Moreover, an increase in global efficiency for the information transfer was shown in the first two years of life (Yap et al. 2011). This is parallel to the rapid development of myelination and the role of myelination in the impulse propagation speed along the fiber. Furthermore, the infant brain is organized into a number of internally densely connected subnetworks with sparser connections relating them to work as an organic whole. Interestingly, the precuneus was identified as a provincial hub with the vast majority of links within its subnetwork.
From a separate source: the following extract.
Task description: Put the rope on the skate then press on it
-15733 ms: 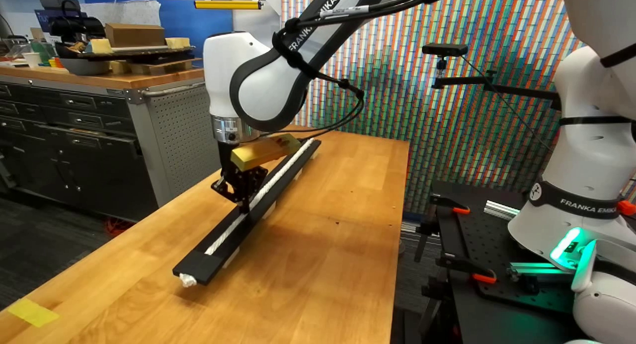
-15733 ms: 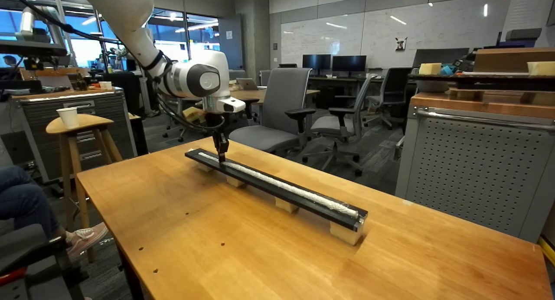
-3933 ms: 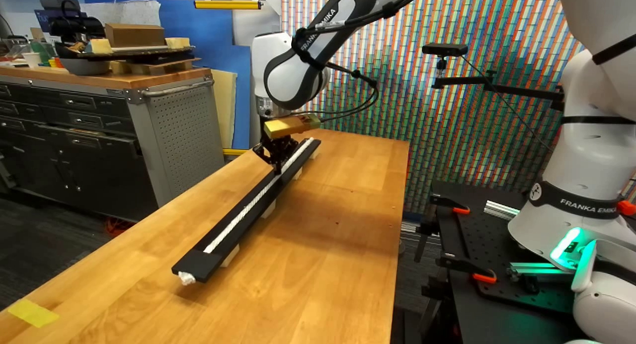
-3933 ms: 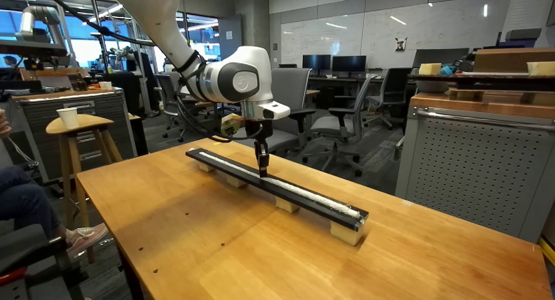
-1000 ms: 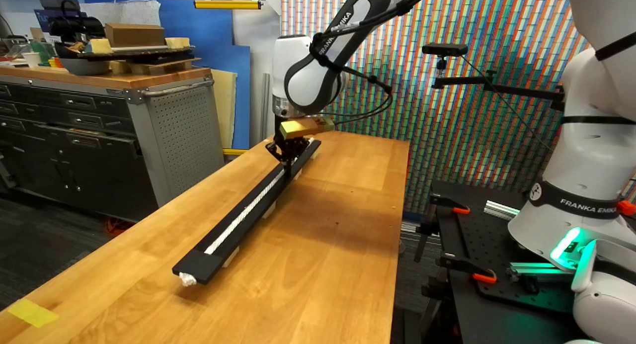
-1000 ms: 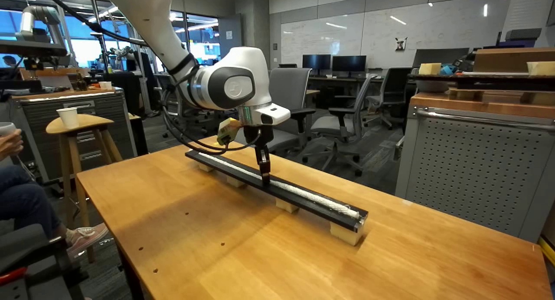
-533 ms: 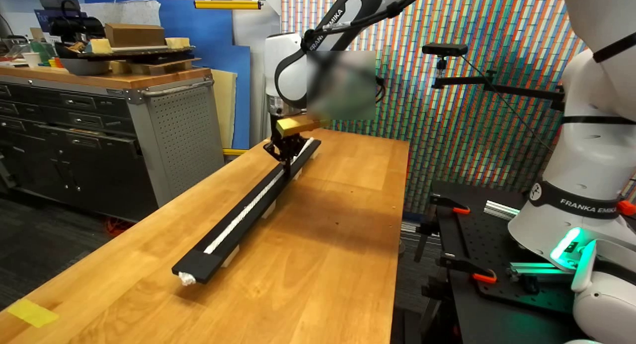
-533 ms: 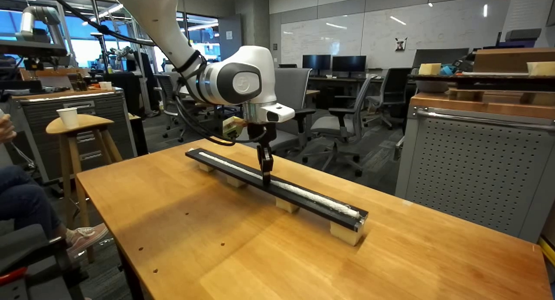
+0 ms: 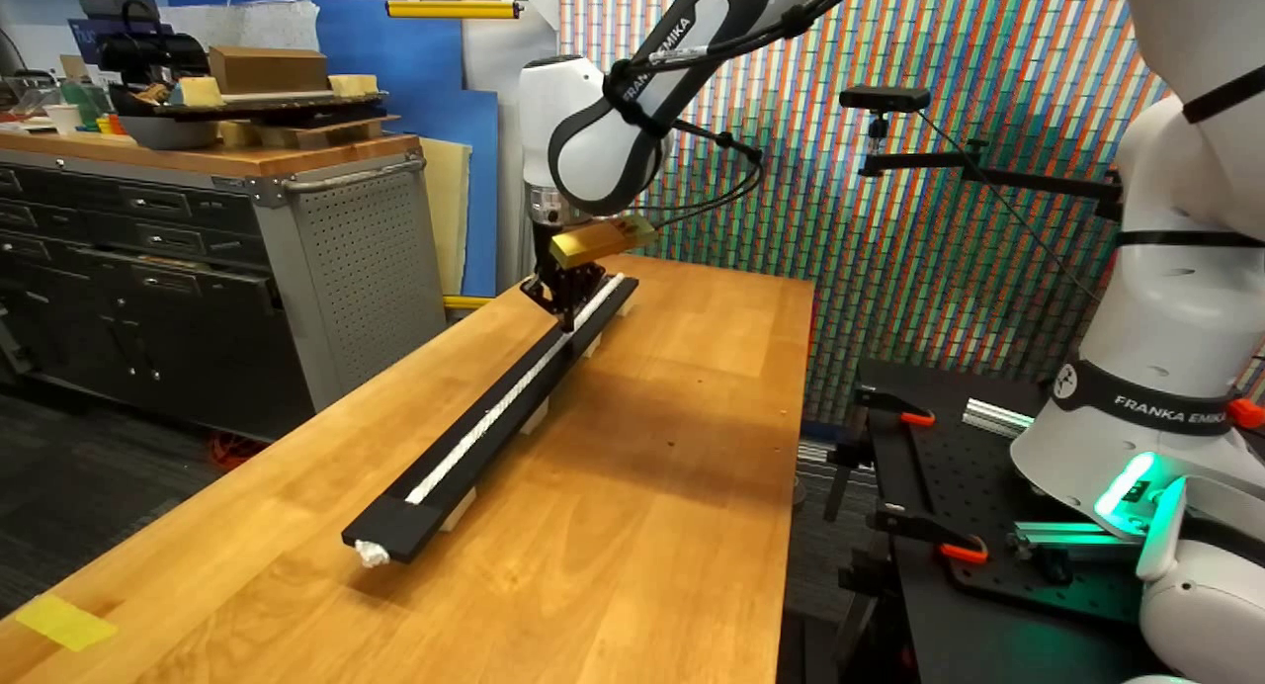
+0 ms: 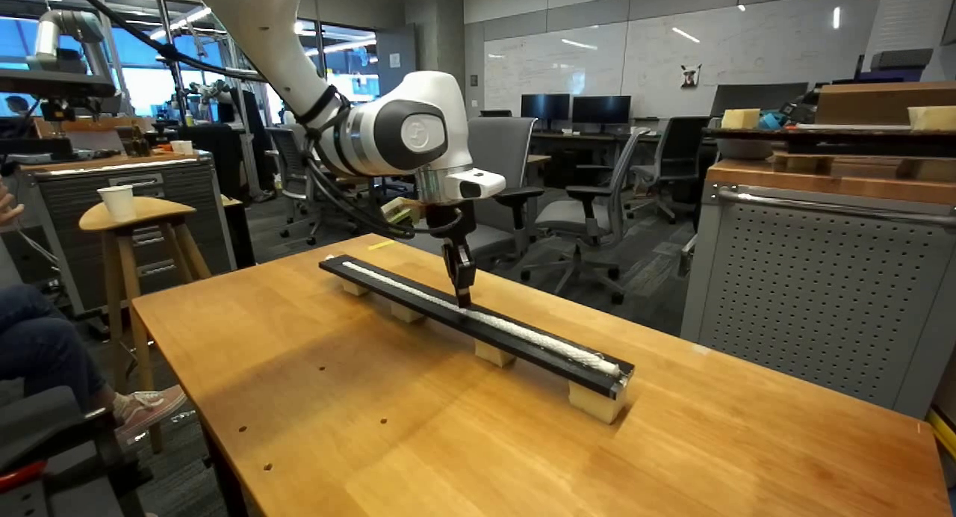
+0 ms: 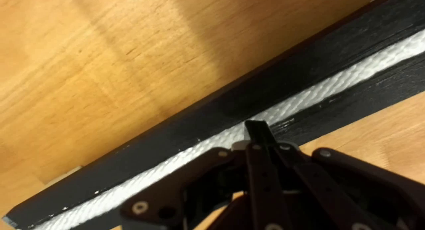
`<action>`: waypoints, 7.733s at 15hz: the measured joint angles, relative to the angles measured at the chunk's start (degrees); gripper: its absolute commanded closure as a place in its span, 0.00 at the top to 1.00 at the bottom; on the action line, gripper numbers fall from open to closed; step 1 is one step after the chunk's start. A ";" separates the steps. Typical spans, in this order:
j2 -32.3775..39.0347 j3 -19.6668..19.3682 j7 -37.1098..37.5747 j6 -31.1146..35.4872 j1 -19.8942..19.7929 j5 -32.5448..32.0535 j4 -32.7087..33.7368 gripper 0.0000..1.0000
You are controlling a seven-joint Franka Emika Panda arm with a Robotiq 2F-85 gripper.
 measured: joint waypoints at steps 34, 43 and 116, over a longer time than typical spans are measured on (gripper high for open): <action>2.21 -2.16 -4.73 1.92 -1.45 -2.73 1.71 0.00; 0.86 -4.46 -4.70 4.78 -1.46 -2.77 -0.05 0.00; 5.23 -6.26 -2.14 -2.24 -3.93 -1.68 5.78 0.00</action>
Structural network analysis also revealed the first evidence of asymmetry of structural connectivity in the neonatal brain (Ratnarajah et al. 2013). In neonates, small-world characteristics were exhibited but did not differ between the two cerebral hemispheres, suggesting that neighboring brain regions are tightly connected to one another and that one region is only a few paths away from any other region within each hemisphere. Moreover, the neonatal brain showed greater structural efficiency in the left hemisphere than in the right, suggesting that the brain regions in the left hemisphere interconnect in better integration and segregation as compared to the right hemisphere. Furthermore, in neonates, brain regions, including the precentral gyrus, precuneus, fusiform, entorhinal cortex, and insula, which are known to be involved at later ages in motor, language, and memory functions, play crucial roles in efficient communications in the left hemisphere, whereas brain regions such as the gyrus rectus, cingulate, hippocampus, and putamen, which are involved in emotional processes, play crucial roles in efficient communications in the right hemisphere. Together, these findings suggest that even at birth, the topology of each cerebral hemisphere is organized in an efficient and compact manner. Lateralization of such organization may support specific lateralized brain functions at birth.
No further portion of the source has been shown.